Copy out the lines beginning with the one that contains "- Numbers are" and ending with the last line below, exactly as they stand. Pictures are not copied.

******

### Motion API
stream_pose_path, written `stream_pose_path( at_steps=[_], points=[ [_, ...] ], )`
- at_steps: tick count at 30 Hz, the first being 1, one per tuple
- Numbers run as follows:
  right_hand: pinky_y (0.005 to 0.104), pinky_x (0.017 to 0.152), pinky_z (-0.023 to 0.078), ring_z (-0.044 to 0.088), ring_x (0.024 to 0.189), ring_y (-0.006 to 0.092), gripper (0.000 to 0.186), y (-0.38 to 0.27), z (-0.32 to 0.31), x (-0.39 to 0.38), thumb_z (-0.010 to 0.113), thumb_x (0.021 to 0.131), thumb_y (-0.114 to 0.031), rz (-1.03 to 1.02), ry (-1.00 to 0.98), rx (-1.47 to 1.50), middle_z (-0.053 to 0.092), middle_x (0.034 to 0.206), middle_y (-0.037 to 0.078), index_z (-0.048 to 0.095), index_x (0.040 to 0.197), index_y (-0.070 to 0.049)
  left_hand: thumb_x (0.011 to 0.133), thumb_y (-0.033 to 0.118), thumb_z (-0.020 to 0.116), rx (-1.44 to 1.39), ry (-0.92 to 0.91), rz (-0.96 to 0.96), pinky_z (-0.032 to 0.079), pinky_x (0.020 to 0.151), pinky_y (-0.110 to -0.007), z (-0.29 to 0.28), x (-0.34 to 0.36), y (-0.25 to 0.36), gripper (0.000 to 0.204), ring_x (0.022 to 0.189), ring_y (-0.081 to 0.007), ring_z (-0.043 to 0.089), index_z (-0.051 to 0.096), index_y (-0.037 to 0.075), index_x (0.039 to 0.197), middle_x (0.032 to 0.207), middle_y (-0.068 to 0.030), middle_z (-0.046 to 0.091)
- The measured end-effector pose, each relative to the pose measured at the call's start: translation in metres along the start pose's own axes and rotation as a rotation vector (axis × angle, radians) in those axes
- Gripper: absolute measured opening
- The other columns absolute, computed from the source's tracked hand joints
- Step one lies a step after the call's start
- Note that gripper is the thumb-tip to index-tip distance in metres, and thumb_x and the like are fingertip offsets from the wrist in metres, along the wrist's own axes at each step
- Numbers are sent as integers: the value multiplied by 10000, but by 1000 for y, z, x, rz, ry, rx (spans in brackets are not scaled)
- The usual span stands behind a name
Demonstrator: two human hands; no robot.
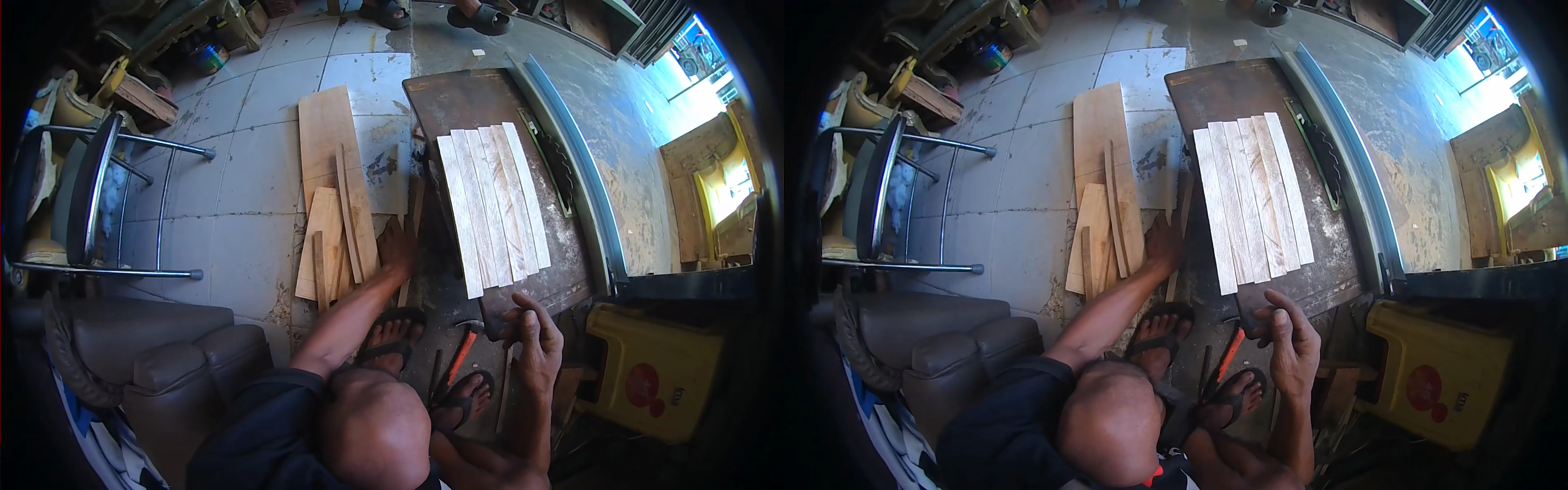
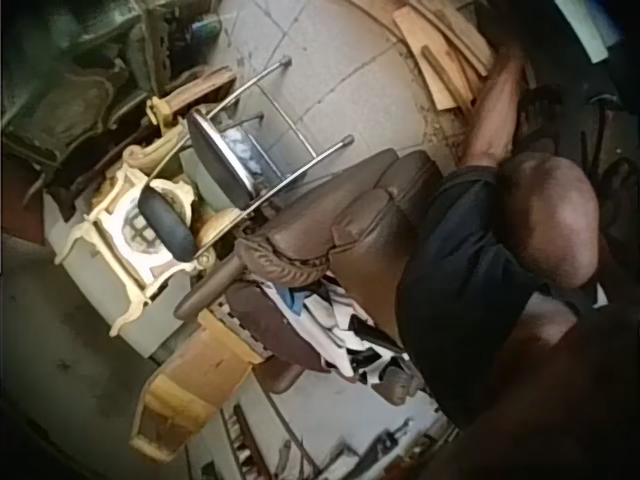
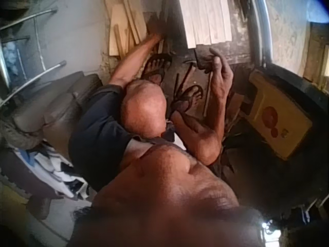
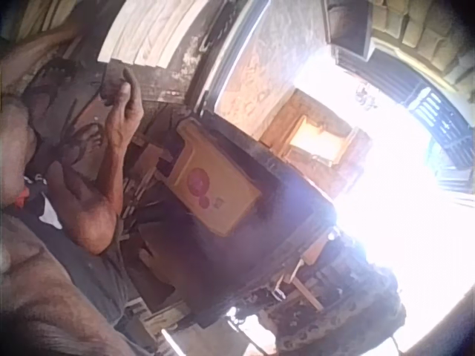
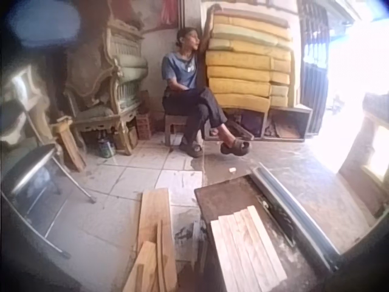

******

_Exercise solution_
- Numbers are sent as integers: the value multiplied by 10000, but by 1000 for y, z, x, rz, ry, rx (spans in brackets are not scaled)
- The usual span stands behind a name
Demonstrator: two human hands; no robot.

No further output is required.